Directions: Set down, exactly and only, everything from the line containing "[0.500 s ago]" down to the line containing "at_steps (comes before" in the data below; the pictures are not part of the copy.
╔══
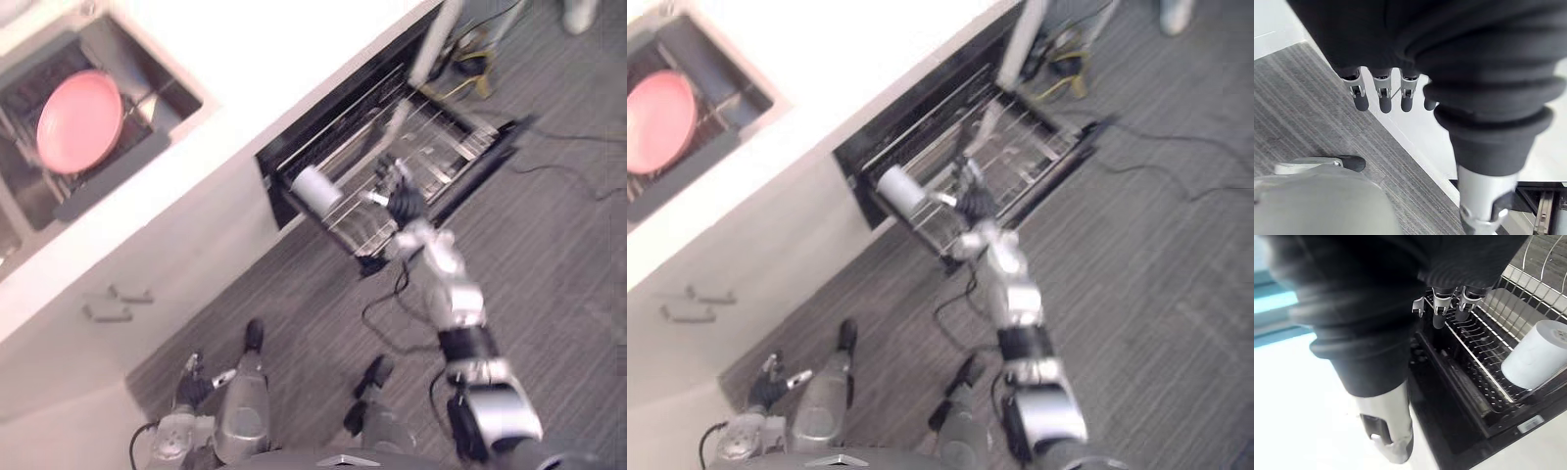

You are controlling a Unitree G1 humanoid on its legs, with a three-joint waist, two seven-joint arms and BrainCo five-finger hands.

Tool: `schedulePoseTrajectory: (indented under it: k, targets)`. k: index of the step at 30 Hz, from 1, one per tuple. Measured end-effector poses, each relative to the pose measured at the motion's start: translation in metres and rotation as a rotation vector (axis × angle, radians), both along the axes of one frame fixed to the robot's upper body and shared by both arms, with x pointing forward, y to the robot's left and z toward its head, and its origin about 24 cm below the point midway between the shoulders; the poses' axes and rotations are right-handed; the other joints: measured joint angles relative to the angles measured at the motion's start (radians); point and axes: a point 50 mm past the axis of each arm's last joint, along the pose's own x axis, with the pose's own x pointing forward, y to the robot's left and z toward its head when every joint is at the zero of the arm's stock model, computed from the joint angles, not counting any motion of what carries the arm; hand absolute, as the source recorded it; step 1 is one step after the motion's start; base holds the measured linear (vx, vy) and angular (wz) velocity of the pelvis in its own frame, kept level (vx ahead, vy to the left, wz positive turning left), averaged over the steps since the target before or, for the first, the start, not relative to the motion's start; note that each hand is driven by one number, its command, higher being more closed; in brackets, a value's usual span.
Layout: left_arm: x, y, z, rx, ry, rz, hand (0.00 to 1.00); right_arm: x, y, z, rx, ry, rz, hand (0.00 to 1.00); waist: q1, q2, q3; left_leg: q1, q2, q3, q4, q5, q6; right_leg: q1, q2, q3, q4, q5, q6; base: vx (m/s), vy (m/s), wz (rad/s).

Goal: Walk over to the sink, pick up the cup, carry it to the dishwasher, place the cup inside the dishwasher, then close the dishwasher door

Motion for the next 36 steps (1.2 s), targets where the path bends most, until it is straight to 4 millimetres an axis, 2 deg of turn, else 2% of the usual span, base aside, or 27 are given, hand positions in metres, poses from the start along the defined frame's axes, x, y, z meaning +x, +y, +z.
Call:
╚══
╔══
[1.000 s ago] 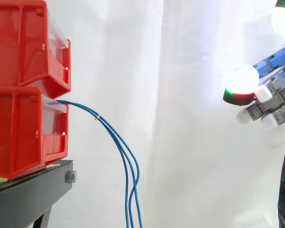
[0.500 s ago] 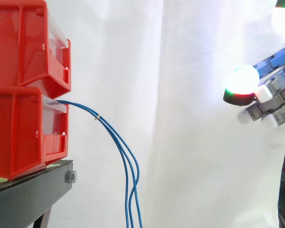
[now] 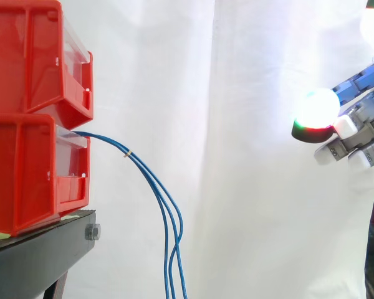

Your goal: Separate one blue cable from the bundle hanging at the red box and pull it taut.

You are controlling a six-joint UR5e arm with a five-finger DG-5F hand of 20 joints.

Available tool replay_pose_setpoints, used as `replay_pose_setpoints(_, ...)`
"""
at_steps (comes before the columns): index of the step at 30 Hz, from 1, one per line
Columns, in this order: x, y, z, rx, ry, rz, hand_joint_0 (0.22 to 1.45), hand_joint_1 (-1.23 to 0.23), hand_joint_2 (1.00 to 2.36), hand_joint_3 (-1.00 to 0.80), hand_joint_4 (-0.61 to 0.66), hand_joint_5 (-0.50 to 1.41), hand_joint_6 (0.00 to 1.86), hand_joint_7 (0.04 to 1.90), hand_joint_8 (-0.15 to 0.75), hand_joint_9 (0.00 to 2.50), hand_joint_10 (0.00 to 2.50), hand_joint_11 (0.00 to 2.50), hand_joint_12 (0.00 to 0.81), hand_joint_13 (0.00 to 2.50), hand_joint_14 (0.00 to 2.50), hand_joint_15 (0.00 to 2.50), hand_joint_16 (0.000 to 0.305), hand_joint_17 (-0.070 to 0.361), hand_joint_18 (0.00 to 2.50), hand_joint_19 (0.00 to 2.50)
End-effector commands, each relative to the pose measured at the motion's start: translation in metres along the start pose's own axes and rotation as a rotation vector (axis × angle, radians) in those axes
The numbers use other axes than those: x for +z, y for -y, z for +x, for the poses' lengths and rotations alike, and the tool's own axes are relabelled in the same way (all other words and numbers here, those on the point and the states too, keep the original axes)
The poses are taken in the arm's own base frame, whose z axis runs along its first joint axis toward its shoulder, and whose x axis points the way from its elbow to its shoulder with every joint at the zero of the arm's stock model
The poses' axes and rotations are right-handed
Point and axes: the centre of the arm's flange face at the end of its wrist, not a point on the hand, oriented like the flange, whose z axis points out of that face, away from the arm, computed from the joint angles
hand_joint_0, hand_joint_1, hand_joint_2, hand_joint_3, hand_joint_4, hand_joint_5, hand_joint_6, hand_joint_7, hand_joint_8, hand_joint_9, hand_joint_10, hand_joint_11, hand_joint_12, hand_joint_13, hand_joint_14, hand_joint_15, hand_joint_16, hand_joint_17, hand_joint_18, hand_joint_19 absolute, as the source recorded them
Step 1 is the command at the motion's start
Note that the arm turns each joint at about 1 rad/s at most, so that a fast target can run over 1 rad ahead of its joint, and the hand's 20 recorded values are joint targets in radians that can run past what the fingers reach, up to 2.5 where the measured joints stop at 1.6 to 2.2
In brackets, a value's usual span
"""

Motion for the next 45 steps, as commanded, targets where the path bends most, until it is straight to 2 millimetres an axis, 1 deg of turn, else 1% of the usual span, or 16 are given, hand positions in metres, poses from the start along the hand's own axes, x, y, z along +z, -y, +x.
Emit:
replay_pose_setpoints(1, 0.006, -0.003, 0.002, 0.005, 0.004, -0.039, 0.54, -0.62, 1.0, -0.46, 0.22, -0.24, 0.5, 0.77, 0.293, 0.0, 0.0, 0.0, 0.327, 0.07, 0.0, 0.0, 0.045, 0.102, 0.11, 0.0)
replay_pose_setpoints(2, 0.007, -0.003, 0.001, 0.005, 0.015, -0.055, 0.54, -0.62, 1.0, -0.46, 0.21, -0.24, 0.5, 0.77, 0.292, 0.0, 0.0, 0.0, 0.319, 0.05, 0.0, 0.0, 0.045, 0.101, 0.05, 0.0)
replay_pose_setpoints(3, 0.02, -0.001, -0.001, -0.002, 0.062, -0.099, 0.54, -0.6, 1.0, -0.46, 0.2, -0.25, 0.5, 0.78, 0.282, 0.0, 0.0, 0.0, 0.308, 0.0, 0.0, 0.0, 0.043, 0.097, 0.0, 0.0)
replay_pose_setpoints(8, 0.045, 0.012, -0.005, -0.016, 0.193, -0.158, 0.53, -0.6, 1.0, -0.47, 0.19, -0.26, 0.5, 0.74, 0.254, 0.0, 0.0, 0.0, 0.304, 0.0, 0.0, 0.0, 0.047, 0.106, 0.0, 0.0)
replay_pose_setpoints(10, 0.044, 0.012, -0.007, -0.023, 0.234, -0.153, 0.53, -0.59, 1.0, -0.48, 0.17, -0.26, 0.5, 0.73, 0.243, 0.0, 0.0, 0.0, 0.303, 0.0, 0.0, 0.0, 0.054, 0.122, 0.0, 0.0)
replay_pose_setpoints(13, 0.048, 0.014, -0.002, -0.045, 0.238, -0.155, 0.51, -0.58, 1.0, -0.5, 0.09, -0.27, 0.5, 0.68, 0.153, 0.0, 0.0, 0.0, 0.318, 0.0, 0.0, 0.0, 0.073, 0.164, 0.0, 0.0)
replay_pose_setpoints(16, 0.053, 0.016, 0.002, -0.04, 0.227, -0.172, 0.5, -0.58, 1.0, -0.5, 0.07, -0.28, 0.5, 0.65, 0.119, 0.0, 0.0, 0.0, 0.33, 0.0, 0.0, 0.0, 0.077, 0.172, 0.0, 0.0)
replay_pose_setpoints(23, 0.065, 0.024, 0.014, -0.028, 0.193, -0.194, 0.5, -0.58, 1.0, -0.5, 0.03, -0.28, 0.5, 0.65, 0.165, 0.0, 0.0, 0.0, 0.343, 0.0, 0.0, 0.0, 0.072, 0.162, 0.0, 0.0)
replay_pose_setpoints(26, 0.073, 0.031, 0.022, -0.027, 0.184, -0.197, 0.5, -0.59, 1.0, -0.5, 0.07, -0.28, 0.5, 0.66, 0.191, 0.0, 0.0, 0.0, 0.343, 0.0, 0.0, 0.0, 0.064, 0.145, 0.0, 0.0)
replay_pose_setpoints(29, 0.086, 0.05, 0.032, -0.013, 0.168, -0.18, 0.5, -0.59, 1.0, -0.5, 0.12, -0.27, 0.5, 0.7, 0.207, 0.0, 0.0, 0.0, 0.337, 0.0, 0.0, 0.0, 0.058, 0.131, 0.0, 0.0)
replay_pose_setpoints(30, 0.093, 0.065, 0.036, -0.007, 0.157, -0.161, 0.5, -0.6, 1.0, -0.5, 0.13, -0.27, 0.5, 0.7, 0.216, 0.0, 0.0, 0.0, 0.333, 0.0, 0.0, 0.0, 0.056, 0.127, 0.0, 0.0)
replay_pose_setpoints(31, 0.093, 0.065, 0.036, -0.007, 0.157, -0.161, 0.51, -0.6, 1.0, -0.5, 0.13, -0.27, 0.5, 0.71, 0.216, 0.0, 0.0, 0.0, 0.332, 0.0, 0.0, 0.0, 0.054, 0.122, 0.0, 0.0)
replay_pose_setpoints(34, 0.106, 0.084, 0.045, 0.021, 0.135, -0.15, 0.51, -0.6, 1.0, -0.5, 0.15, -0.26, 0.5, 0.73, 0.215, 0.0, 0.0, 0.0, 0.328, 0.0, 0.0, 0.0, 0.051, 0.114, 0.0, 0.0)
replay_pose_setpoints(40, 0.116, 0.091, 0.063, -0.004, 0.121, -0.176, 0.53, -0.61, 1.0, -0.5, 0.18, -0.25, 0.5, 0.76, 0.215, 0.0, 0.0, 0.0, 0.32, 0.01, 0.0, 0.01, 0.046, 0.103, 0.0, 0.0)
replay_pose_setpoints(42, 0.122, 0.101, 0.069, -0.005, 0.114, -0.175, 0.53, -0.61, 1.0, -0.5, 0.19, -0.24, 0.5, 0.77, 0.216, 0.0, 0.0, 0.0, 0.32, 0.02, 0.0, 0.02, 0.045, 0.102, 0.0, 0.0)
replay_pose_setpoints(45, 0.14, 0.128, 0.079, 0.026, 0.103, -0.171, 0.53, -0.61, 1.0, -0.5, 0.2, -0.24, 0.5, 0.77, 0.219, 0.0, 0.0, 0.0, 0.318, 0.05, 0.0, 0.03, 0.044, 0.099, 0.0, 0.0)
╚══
Response area:
[0.500 s ago] 
[now] 

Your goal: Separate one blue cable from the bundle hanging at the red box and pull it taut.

You are controlling a six-joint UR5e arm with a five-finger DG-5F hand of 20 joints.

Available tool replay_pose_setpoints, used as `replay_pose_setpoints(_, ...)`
"""
at_steps (comes before the columns): index of the step at 30 Hz, from 1, one per line

This exercise has been fully answered.